International futures prices: International natural gas futures price changes were mixed this report week. According to Bloomberg Finance, L.P., weekly average front-month futures prices for liquefied natural gas (LNG) cargoes in East Asia fell 51 cents to a weekly average of $12.72/MMBtu. Natural gas futures for delivery at the Title Transfer Facility (TTF) in the Netherlands rose 33 cents to a weekly average of $13.47/MMBtu. In the same week last year (week ending March 30, 2022), the prices were $34.22/MMBtu in East Asia and $35.16/MMBtu at TTF. Natural gas plant liquids (NGPL) prices: The natural gas plant liquids composite price at Mont Belvieu, Texas, rose by 23 cents/MMBtu, averaging $7.28/MMBtu for the week ending March 29. Ethane prices fell 6%, following natural gas prices at the Houston Ship Channel, which also fell 6% week over week. The ethane premium to natural gas narrowed by 6%. Ethylene spot prices rose 4%, widening the ethylene to ethane premium by 10%. The Brent crude oil price rose 3%, while propane prices rose 6%, resulting in a 2% decrease in the propane discount relative to crude oil. Normal butane and isobutane prices rose 4%, while the natural gasoline price rose 5%.
Supply and Demand
Supply: According to data from S&P Global Commodity Insights, the average total supply of natural gas fell by 0.7% (0.7 Bcf/d) compared with the previous report week. Dry natural gas production grew by 0.1% (0.1 Bcf/d) to an average of 101.0 Bcf/d, and average net imports from Canada decreased by 18.5% (0.9 Bcf/d) from last week. Demand: Total U.S. consumption of natural gas fell by 7.6% (6.6 Bcf/d) compared with the previous report week, according to data from S&P Global Commodity Insights. Natural gas consumed for power generation declined by 1.5% (0.4 Bcf/d), and industrial sector consumption decreased by 2.6% (0.6 Bcf/d) week over week. In the residential and commercial sectors, consumption declined by 16.6% (5.5 Bcf/d). Natural gas exports to Mexico were relatively flat this week. Natural gas deliveries to U.S. LNG export facilities (LNG pipeline receipts) averaged 13.0 Bcf/d, unchanged from last week.

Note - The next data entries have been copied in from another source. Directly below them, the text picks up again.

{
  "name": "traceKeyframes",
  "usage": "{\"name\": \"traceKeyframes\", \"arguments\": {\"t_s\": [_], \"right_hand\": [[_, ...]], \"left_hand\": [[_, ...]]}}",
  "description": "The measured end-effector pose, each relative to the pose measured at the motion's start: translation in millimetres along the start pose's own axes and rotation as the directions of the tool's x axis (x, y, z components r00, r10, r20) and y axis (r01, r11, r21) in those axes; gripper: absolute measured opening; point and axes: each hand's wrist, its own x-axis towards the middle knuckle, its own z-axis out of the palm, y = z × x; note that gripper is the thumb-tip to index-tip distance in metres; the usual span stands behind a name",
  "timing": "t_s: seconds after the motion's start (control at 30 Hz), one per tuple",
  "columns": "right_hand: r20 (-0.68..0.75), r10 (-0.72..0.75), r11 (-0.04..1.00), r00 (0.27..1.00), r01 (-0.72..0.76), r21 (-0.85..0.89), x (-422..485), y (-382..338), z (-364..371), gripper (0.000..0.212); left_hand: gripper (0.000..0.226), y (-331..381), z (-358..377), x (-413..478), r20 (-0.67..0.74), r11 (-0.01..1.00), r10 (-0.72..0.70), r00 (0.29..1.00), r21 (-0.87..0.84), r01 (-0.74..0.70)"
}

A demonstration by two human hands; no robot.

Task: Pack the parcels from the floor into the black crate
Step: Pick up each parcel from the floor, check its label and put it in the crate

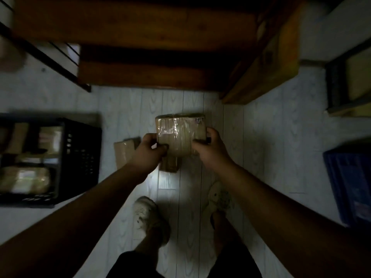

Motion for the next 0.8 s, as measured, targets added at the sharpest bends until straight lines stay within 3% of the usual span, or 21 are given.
{"name": "traceKeyframes", "arguments": {"t_s": [0.1,0.2,0.37,0.53,0.7,0.8], "right_hand": [[-0.021,-0.095,0.995,0.995,0.096,0.020,-80,-61,11,0.055],[-0.089,-0.216,0.975,0.972,0.220,0.042,-152,-108,19,0.057],[-0.085,-0.402,0.916,0.912,0.401,-0.020,-253,-166,20,0.089],[-0.123,-0.494,0.865,0.861,0.501,0.035,-315,-196,23,0.085],[-0.105,-0.633,0.771,0.767,0.637,0.000,-379,-209,42,0.076],[-0.072,-0.703,0.710,0.708,0.704,-0.011,-414,-217,65,0.081]], "left_hand": [[0.030,49,-43,-74,-0.003,0.995,0.101,0.995,0.028,-0.101],[0.046,88,-78,-144,0.009,0.971,0.232,0.973,0.060,-0.232],[0.074,138,-113,-246,0.016,0.892,0.431,0.902,0.143,-0.429],[0.056,153,-132,-313,-0.053,0.867,0.498,0.865,0.013,-0.498],[0.049,156,-152,-390,-0.219,0.815,0.561,0.798,-0.023,-0.579],[0.048,159,-183,-435,-0.218,0.803,0.576,0.788,-0.033,-0.596]]}}
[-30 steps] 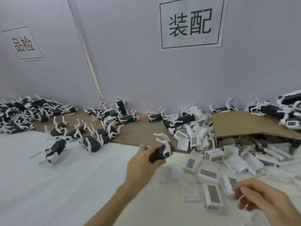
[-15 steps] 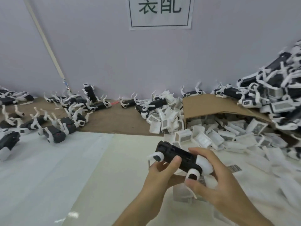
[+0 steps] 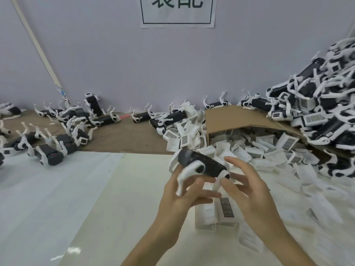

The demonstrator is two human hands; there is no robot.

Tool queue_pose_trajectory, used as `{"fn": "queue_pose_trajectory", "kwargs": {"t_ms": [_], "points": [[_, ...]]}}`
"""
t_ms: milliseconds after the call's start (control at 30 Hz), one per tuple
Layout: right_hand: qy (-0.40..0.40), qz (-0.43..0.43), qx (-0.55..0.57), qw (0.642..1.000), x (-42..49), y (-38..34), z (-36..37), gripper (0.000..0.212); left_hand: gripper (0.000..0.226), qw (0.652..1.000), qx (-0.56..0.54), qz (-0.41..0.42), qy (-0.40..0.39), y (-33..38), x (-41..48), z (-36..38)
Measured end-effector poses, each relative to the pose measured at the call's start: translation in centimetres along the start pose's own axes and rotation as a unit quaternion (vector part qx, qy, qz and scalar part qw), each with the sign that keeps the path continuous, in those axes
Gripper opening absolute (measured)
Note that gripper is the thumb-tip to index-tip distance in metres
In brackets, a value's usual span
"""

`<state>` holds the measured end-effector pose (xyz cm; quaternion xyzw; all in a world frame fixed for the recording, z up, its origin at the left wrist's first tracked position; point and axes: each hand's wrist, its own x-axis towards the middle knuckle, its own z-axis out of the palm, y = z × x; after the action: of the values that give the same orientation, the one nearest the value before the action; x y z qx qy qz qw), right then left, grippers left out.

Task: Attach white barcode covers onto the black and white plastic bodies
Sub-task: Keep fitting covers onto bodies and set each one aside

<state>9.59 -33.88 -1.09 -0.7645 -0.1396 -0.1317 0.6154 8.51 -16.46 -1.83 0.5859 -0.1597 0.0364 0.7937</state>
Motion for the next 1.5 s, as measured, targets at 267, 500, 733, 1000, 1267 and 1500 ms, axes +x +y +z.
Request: {"fn": "queue_pose_trajectory", "kwargs": {"t_ms": [267, 500, 733, 1000, 1267, 1500], "points": [[-0.118, 0.036, 0.150, 0.981, 0.0, 0.0, -0.3, 0.051, 0.100, 0.942, 0.300, 0.149, -0.025, -1.3, -1.1, 1.0], [-0.109, 0.044, 0.186, 0.975, 0.4, -0.2, -0.4, 0.044, 0.092, 0.919, 0.345, 0.187, -0.047, -2.1, -0.7, 0.7], [-0.061, 0.010, 0.172, 0.983, 0.5, -0.2, -0.8, 0.038, 0.064, 0.927, 0.335, 0.161, 0.046, -1.2, -0.2, -0.6], [-0.117, -0.002, 0.095, 0.989, 0.1, 0.1, -0.3, 0.056, 0.037, 0.991, 0.035, -0.112, 0.069, 0.1, 0.5, -0.5], [-0.281, 0.066, -0.257, 0.922, 0.7, 1.1, -3.0, 0.075, 0.050, 0.974, 0.014, -0.131, 0.184, 0.7, 0.7, -1.5], [-0.144, -0.007, -0.284, 0.948, 0.9, 1.6, -2.6, 0.049, 0.060, 0.968, -0.031, -0.169, 0.182, 0.1, 0.7, -1.7]]}}
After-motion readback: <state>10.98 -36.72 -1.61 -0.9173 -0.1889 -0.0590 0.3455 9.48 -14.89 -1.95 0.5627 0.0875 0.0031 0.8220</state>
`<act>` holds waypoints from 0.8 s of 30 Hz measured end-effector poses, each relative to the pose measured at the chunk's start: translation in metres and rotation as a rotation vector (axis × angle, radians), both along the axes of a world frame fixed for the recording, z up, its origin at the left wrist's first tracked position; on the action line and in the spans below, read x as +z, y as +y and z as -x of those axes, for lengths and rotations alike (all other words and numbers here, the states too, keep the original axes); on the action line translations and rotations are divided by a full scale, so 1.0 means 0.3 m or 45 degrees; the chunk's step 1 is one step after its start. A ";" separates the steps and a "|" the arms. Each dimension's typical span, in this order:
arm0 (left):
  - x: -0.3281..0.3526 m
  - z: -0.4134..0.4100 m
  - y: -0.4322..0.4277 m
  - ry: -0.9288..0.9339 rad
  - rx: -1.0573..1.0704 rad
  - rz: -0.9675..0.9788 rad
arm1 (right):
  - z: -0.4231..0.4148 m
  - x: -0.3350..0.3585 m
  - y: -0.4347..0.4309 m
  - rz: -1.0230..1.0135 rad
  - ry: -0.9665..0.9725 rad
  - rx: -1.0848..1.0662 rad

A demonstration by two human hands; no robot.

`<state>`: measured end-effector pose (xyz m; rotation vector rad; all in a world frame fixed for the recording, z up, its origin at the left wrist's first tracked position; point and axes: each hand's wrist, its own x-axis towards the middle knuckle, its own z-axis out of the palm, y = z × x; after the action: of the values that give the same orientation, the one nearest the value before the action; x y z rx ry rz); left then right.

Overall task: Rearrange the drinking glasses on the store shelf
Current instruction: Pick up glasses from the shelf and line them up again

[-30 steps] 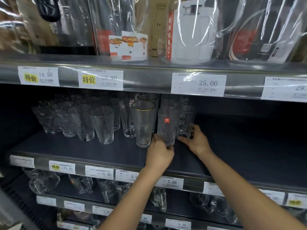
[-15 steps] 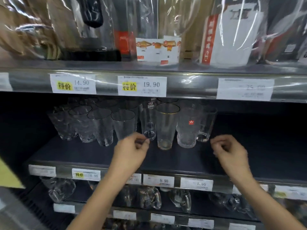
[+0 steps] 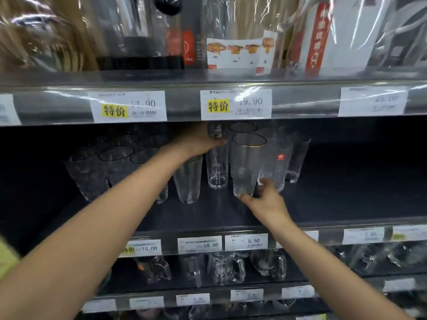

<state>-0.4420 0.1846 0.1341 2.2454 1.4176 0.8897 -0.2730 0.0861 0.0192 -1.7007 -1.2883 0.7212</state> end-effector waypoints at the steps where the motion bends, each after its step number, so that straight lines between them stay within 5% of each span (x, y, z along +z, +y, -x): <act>1: -0.006 -0.004 0.017 -0.009 -0.009 -0.016 | 0.005 -0.005 0.017 -0.002 0.019 -0.014; 8: -0.036 -0.015 0.055 -0.087 -0.069 -0.026 | 0.025 -0.033 0.078 -0.024 0.038 -0.064; 19: 0.028 0.048 0.089 0.232 -0.086 0.221 | 0.017 -0.043 0.101 -0.032 0.019 -0.083; 24: 0.010 0.058 0.110 0.171 -0.127 0.223 | 0.017 -0.047 0.104 -0.049 0.023 -0.076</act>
<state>-0.4595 0.2176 0.1372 2.2556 1.3679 0.5699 -0.2780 0.1174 0.0051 -1.6906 -1.2260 0.6712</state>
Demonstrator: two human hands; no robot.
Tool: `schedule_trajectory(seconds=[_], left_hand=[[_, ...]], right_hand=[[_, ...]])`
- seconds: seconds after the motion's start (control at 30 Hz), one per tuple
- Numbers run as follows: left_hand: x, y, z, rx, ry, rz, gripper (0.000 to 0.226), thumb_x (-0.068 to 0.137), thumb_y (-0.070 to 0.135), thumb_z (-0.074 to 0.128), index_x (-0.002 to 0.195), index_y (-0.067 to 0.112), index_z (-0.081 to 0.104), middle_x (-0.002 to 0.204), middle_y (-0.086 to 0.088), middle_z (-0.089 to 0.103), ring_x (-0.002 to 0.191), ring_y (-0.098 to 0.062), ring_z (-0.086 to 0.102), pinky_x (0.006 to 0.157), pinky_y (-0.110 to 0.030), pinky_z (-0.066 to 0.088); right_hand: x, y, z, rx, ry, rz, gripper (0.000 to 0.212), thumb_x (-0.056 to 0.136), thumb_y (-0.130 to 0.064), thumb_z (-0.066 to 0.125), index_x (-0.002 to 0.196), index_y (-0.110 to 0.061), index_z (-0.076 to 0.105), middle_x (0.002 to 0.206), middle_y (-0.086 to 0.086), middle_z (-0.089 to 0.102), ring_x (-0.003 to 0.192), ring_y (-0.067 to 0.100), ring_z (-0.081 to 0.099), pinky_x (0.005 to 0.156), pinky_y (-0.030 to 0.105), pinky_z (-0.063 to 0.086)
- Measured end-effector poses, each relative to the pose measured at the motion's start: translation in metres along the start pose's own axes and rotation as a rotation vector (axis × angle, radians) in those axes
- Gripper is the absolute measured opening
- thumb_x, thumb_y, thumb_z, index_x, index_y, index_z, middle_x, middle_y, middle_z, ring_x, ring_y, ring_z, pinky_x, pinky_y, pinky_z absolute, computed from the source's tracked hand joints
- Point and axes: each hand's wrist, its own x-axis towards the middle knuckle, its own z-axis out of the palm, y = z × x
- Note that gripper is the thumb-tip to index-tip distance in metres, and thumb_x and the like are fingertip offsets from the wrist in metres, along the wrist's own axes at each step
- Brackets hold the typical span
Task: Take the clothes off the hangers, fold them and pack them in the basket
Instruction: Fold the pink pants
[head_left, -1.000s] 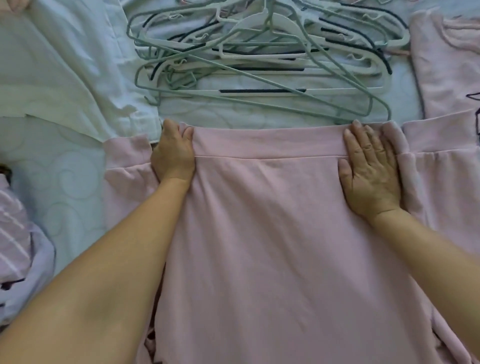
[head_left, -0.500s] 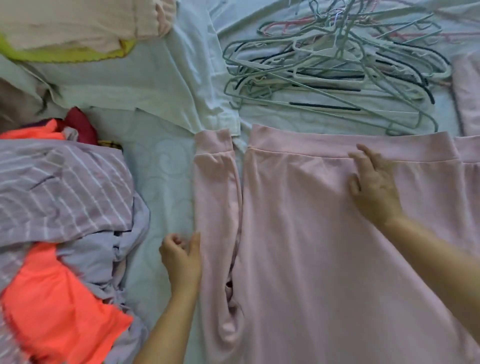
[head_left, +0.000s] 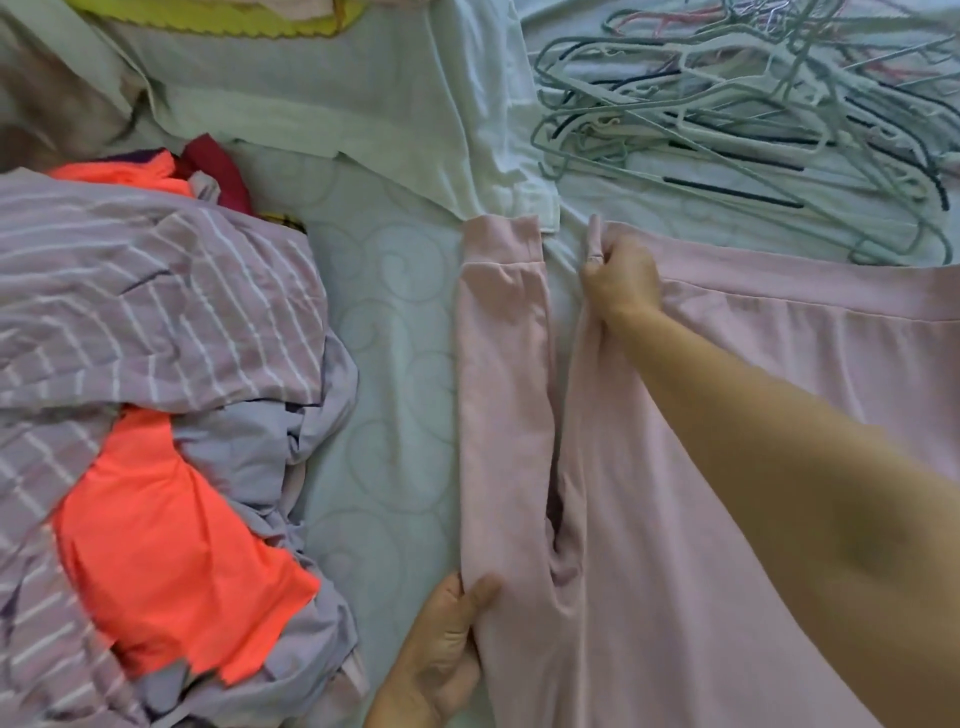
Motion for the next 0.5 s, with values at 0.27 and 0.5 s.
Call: schedule_trajectory(seconds=[0.27, 0.5], left_hand=[[-0.019, -0.017, 0.036, -0.050, -0.255, 0.253, 0.053, 0.099, 0.019, 0.036, 0.147, 0.002, 0.021, 0.153, -0.011, 0.025, 0.142, -0.021, 0.022, 0.114, -0.032, 0.019], [0.006, -0.086, 0.045, 0.134, -0.149, 0.148, 0.052, 0.099, 0.011, 0.037, 0.148, 0.006, 0.021, 0.151, -0.013, 0.028, 0.142, -0.025, 0.020, 0.113, -0.033, 0.022]], right_hand=[[0.002, 0.061, -0.076, 0.903, -0.100, 0.454, 0.033, 0.091, -0.011, 0.050, 0.059, -0.016, 0.042, 0.033, -0.009, 0.039, 0.036, 0.007, 0.037, 0.034, 0.017, 0.028], [0.015, 0.108, -0.089, 0.925, -0.247, 0.512, 0.027, 0.095, -0.025, 0.049, 0.114, -0.007, 0.059, 0.105, 0.007, 0.062, 0.085, 0.018, 0.061, 0.067, 0.029, 0.052]])
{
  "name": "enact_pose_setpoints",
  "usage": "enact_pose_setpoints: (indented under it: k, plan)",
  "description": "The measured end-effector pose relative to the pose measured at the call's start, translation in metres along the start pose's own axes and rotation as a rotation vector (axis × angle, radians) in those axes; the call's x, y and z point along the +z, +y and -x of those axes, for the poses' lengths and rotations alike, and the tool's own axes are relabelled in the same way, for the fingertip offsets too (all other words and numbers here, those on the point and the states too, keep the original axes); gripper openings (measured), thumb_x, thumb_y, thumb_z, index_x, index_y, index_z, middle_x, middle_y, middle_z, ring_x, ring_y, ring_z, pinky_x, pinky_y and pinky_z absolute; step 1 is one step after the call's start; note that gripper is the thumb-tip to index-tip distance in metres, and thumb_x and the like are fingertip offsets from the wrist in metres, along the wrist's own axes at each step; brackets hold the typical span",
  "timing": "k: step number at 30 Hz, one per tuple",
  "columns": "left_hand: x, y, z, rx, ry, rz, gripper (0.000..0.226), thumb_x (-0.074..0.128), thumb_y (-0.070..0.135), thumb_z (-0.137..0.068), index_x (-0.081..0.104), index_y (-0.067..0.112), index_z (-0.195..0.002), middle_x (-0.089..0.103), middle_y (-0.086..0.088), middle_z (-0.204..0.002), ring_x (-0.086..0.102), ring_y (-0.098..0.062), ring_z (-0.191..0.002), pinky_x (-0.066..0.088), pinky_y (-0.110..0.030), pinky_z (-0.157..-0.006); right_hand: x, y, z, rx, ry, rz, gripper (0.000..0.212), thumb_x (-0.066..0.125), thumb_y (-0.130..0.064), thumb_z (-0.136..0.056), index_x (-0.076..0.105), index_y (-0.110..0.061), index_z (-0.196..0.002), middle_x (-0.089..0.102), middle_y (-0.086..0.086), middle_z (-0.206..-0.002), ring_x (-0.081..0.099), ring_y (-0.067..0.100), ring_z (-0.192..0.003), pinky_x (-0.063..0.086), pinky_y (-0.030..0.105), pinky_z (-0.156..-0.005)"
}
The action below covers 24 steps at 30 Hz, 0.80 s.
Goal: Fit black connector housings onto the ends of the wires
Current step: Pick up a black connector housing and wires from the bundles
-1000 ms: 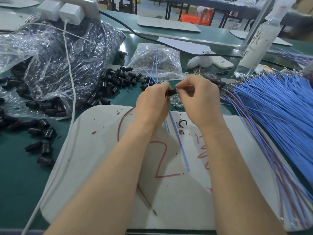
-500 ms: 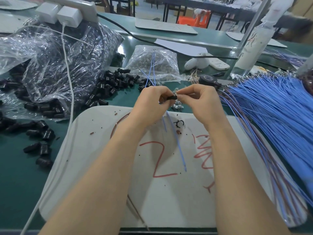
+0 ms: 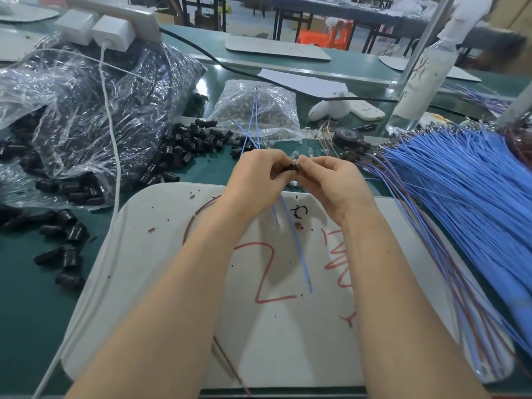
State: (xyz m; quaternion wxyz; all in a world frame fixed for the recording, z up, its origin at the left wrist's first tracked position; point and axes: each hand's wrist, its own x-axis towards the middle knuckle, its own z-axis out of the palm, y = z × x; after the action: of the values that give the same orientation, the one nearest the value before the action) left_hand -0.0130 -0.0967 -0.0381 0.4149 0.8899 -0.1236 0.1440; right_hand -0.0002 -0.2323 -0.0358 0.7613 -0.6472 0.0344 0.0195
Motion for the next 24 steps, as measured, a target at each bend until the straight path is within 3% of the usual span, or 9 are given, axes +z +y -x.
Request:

Liquefied Natural Gas (LNG)
Pipeline receipts: Overall natural gas deliveries to U.S. LNG export terminals were unchanged this week at 13.0 Bcf/d, according to data from S&P Global Commodity Insights. Natural gas deliveries to terminals in South Louisiana decreased by 3.4% (0.3 Bcf/d) to 8.1 Bcf/d, while deliveries to South Texas terminals increased by 9.0% (0.3 Bcf/d) to 3.7 Bcf/d. Natural gas deliveries to terminals in the Northeast were unchanged. Vessels departing U.S. ports: Twenty LNG vessels (seven from Sabine Pass; four from Corpus Christi; three each from Cameron and Freeport; and one each from Calcasieu Pass, Cove Point, and Elba Island) with a combined LNG-carrying capacity of 76 Bcf departed the United States between March 23 and March 29, according to shipping data provided by Bloomberg Finance, L.P. Vessels arriving at U.S. ports: One LNG vessel with a carrying capacity of 3 Bcf docked for off-loading at the Everett LNG terminal in Boston Harbor in Massachusetts between March 23 and March 29, according to shipping data provided by Bloomberg Finance, L.P. This delivery is the seventh to the terminal this winter heating season.
Storage
Net withdrawals from storage totaled 47 Bcf for the week ending March 24, compared with the five-year (2018–2022) average net withdrawals of 17 Bcf and last year’s net injections of 15 Bcf during the same week. Working natural gas stocks totaled 1,853 Bcf, which is 321 Bcf (21%) more than the five-year average and 442 Bcf (31%) more than last year at this time. According to The Desk survey of natural gas analysts, estimates of the weekly net change to working natural gas stocks ranged from net withdrawals of 36 Bcf to 61 Bcf, with a median estimate of 50 Bcf. The average rate of withdrawals from storage is 20% lower than the five-year average so far in the withdrawal season (November through March). If the rate of withdrawals from storage matched the five-year average for the remainder of the withdrawal season, the total inventory would be 1,853 Bcf on March 31, which is 321 Bcf higher than the five-year average of 1,532 Bcf for that time of year.